| What the exercise asks |
Copy out once more, exactly, the line with "(615, 367): 90" and all the lines after it, up to the last line of the data.

************

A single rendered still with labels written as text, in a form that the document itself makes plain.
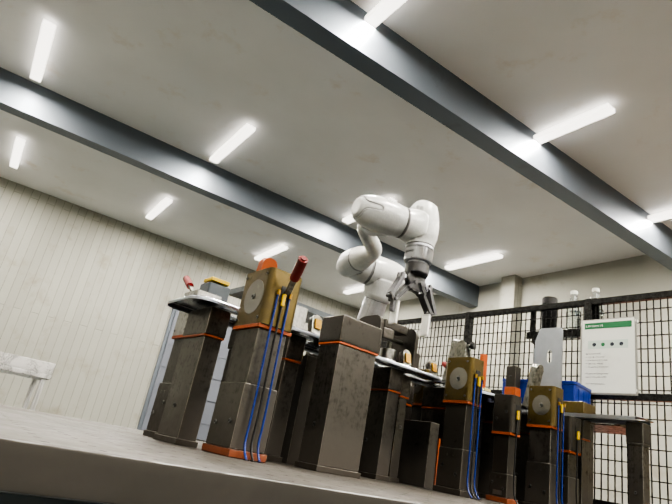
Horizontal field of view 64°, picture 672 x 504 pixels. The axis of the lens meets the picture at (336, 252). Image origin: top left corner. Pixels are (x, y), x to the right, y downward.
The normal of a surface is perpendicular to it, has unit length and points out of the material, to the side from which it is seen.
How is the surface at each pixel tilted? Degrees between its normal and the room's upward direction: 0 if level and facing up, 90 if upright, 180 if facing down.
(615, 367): 90
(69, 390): 90
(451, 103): 90
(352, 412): 90
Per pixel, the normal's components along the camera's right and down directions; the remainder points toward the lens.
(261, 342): 0.62, -0.18
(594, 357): -0.76, -0.36

************

| Answer space |
(615, 367): 90
(69, 390): 90
(451, 103): 90
(352, 412): 90
Per pixel, the normal's components along the camera's right and down directions; the remainder points toward the lens.
(261, 342): 0.62, -0.18
(594, 357): -0.76, -0.36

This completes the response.